Penyelundupan Emas Indonesia oleh WNA India, Sahroni: Cari Bekingannya

Wakil Ketua komisi III DPR Ahmad Sahroni. Foto: Istimewa.

Penyelundupan Emas Indonesia oleh WNA India, Sahroni: Cari Bekingannya

Anggi Tondi Martaon • 18 August 2026 17:55

Jakarta: Wakil Ketua Komisi III DPR Ahmad Sahroni mendesak kasus penyelundupan emas batangan yang diduga melibatkan warga negara asing (WNA) India diusut tuntas. Semua pihak yang terlibat harus ditindak.

"Saya minta semua pihak yang terlibat, termasuk jika ada WNI maupun oknum yang membekingi, harus diusut sampai tuntas,” kata Sahroni melalui keterangan tertulis dikutip Selasa, 18 Agustus 2026.

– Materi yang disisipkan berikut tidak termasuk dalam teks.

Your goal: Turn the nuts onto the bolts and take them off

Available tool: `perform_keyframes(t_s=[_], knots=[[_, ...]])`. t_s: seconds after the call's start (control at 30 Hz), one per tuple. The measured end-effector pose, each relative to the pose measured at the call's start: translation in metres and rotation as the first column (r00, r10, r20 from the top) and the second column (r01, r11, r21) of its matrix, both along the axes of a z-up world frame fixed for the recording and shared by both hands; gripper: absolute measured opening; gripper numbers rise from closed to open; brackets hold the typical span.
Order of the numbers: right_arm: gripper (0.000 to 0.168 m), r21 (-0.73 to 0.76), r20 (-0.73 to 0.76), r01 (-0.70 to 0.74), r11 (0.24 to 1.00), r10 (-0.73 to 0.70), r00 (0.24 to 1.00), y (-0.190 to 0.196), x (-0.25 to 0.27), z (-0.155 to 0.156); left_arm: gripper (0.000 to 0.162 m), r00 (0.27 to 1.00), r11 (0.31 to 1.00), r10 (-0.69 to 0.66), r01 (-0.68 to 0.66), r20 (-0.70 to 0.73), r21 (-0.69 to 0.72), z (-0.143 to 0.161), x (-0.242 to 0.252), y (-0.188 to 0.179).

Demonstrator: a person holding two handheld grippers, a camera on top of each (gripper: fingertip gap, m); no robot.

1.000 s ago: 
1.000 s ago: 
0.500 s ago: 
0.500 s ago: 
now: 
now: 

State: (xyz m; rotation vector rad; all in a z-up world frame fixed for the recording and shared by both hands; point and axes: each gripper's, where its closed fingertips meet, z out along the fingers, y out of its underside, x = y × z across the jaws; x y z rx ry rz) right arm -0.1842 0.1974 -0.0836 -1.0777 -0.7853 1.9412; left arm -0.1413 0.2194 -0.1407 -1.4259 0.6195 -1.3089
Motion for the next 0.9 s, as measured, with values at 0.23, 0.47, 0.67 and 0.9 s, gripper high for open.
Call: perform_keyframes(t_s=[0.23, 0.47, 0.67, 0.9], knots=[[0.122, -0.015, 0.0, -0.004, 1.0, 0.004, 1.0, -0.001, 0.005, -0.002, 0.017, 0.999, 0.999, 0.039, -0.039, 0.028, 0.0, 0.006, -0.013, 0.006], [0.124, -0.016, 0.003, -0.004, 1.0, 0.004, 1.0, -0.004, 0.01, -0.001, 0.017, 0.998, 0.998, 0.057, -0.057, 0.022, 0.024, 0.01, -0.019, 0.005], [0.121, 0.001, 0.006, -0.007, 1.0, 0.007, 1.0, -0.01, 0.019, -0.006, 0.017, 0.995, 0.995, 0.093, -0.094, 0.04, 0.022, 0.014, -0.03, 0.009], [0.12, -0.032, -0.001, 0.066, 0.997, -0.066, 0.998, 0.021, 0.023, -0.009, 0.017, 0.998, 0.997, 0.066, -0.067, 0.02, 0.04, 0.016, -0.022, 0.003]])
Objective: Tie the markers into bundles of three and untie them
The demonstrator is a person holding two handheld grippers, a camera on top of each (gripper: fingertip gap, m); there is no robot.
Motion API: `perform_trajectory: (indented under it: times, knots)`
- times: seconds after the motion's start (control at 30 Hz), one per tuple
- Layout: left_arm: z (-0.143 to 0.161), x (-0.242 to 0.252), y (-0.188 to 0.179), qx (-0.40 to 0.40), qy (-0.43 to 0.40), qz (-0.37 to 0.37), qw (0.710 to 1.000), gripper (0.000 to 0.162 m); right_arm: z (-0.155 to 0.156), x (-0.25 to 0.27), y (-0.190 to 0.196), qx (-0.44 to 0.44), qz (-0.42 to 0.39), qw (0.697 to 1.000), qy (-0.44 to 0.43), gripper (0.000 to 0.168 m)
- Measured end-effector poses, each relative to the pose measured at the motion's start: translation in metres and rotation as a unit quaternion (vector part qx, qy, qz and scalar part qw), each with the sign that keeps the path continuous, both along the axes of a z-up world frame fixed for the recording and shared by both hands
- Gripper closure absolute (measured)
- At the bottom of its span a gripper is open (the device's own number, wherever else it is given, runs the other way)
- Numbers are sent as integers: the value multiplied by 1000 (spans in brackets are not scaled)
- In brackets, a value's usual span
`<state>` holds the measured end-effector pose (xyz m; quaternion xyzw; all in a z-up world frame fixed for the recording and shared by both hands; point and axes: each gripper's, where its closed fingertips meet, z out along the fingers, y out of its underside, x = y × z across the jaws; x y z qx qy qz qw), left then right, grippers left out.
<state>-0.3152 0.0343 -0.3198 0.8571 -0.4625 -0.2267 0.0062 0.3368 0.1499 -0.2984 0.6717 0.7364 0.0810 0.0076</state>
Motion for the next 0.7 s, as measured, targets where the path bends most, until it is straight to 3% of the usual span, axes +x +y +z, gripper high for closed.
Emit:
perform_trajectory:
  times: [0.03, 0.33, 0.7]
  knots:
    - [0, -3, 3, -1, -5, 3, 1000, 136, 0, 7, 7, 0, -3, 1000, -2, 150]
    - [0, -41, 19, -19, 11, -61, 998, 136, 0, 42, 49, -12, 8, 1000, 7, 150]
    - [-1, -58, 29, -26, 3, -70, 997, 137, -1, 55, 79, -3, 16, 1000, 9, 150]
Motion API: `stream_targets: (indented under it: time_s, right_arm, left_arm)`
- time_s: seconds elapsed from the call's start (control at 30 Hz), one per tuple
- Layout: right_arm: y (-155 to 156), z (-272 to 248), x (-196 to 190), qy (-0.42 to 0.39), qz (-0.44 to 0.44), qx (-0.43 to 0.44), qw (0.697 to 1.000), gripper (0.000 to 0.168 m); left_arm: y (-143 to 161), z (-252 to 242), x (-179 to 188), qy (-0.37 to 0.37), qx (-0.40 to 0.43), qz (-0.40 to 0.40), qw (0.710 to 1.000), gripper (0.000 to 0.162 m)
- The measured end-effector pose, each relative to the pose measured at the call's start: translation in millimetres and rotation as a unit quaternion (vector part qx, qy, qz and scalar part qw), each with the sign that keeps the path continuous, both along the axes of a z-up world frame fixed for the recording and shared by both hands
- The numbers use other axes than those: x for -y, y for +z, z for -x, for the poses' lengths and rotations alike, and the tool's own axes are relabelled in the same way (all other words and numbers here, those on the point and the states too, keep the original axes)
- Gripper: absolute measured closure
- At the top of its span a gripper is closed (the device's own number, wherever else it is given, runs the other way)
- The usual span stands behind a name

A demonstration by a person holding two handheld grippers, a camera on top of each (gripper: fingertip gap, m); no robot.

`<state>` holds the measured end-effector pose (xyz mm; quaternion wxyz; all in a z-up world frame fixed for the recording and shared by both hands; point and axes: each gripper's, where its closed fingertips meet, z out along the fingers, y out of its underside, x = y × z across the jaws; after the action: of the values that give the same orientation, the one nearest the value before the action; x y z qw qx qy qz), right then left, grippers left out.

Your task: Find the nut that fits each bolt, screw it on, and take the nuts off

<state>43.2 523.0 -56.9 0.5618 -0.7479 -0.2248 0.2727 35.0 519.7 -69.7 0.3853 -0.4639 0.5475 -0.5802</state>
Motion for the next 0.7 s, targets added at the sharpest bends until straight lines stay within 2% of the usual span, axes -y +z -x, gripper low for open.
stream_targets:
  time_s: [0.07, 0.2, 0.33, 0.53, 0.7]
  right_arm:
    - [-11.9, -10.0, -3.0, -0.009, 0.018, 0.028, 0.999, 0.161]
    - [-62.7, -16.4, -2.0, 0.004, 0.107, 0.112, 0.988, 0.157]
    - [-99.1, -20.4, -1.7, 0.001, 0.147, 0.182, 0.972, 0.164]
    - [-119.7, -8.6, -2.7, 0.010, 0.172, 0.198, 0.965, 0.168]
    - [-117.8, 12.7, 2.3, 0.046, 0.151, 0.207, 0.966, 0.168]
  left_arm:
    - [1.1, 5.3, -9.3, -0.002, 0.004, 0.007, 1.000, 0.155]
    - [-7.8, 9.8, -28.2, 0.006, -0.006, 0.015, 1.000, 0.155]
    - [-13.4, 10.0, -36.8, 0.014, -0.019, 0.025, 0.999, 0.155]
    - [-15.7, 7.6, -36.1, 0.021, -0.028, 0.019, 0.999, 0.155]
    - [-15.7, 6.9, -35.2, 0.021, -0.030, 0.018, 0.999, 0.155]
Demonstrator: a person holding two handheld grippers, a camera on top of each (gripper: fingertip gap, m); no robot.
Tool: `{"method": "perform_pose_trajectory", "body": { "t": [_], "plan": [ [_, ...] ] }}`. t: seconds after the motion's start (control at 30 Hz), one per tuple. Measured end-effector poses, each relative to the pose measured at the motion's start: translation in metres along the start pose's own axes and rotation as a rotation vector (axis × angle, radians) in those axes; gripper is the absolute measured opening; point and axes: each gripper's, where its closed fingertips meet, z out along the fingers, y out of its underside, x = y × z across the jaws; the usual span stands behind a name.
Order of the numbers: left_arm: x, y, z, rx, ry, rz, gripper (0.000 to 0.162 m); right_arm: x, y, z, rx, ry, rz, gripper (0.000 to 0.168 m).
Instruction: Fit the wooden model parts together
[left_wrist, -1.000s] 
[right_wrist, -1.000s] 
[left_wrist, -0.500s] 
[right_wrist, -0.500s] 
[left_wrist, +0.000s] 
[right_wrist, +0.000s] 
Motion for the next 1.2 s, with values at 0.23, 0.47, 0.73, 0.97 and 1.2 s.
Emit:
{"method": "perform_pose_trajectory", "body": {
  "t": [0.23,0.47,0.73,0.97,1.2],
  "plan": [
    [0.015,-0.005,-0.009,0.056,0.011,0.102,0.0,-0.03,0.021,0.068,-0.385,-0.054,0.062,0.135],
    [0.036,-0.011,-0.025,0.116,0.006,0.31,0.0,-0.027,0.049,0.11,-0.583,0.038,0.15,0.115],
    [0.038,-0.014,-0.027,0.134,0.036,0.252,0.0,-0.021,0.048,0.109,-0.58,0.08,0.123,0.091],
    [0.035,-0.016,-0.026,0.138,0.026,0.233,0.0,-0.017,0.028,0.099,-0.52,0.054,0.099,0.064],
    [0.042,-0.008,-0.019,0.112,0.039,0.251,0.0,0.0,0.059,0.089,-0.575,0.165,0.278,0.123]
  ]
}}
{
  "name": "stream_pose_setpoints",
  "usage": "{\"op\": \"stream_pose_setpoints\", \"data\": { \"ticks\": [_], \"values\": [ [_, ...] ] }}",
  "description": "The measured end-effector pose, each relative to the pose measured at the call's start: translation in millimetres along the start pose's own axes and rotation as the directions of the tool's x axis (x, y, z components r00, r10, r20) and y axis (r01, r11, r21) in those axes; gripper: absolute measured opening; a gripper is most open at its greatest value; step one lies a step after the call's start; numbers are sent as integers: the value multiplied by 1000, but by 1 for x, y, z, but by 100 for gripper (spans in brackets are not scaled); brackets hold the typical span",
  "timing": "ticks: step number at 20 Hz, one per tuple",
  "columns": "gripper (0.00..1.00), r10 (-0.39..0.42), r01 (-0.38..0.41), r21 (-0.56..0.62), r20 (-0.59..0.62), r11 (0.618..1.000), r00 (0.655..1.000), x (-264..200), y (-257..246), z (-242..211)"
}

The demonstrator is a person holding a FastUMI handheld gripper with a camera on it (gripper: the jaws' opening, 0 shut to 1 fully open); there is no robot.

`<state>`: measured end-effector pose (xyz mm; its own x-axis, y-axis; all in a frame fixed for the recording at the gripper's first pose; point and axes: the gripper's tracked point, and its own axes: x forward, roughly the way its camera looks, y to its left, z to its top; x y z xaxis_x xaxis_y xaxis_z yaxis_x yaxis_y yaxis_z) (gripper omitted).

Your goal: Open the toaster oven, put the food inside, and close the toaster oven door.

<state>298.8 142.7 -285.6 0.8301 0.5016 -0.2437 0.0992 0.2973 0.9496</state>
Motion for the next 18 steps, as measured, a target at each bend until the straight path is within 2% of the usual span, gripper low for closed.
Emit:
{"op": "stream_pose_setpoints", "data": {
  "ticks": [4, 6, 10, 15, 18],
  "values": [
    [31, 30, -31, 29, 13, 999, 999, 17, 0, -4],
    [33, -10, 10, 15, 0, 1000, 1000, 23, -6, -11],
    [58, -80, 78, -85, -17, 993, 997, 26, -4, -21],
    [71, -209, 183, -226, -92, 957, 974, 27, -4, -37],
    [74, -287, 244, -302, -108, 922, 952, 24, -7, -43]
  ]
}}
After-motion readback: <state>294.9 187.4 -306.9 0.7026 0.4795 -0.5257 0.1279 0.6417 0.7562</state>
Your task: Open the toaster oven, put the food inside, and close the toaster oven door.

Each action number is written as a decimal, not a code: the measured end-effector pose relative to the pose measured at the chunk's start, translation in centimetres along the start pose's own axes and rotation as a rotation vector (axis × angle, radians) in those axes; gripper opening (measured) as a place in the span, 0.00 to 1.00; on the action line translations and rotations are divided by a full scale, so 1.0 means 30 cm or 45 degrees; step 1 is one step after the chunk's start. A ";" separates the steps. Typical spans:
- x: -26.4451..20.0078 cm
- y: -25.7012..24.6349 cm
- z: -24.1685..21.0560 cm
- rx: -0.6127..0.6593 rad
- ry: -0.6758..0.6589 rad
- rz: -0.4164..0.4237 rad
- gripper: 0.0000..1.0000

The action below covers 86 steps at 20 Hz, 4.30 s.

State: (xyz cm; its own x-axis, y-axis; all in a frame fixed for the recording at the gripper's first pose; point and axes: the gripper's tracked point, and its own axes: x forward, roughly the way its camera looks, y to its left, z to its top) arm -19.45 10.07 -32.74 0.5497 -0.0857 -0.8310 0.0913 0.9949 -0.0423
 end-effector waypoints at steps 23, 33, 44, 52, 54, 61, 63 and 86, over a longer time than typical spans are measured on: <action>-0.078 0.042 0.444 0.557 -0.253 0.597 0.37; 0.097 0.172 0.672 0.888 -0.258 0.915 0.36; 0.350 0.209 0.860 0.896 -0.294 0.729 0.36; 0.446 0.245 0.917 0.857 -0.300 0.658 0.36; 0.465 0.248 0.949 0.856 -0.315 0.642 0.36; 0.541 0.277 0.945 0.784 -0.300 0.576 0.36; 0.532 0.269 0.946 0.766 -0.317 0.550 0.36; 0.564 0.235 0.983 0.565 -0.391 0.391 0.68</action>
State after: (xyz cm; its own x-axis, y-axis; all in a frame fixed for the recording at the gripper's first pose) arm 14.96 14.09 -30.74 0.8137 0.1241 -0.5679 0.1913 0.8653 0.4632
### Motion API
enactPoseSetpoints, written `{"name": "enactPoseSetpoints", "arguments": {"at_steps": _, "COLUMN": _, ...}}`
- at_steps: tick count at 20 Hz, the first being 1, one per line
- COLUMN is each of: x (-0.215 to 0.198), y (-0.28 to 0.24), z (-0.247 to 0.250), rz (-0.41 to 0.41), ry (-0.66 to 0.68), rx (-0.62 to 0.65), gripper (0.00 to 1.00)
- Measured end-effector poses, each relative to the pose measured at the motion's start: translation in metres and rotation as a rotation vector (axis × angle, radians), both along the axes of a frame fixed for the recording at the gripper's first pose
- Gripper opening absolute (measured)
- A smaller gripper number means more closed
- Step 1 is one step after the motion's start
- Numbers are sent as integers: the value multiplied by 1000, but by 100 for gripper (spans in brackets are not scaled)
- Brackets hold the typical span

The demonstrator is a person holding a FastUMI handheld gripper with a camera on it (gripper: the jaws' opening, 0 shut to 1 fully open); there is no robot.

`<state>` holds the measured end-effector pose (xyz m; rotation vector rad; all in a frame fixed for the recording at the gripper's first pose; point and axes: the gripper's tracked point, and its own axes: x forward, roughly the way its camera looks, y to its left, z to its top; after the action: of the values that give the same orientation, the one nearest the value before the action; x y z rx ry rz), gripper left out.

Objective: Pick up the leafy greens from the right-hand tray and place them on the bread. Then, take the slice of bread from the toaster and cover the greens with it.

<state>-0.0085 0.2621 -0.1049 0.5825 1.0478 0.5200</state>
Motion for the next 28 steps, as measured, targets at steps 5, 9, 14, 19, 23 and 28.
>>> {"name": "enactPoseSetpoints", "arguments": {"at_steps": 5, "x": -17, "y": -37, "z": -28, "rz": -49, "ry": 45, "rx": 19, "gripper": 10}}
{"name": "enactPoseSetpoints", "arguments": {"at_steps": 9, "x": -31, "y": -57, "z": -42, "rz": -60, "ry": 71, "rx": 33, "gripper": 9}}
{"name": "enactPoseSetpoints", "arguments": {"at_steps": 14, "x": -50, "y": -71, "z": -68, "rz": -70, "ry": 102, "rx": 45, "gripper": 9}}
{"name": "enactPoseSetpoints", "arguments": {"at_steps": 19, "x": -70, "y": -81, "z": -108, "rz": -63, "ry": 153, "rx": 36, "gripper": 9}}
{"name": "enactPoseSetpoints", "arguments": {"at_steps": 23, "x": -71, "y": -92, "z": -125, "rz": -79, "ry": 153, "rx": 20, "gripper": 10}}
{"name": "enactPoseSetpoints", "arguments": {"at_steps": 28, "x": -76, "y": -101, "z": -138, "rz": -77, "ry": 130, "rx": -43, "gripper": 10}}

Sahroni mengapresiasi langkah tegas Bareskrim Polri terkait dalam membongkar aktivitas ilegal tersebut. Menurut dia, skala produksi yang sangat besar menunjukkan adanya jaringan yang perlu diusut secara menyeluruh.

"Inilah salah satu yang dimaksud oleh Presiden Prabowo, di mana kekayaan alam Indonesia dicuri dan dinikmati secara ilegal oleh pihak tak bertanggungjawab. Sudah pelakunya WNA India, ilegal pula. Apalagi produksinya sampai puluhan kilogram per hari, jadi tidak mungkin ini hanya kerja satu-dua orang," ungkap Sahroni.

Sahroni mendorong penindakan harus menyasar seluruh rantai aktivitas ilegal tersebut. Penindakan tidak boleh hanya sekedar menangkap pelaku di lapangan.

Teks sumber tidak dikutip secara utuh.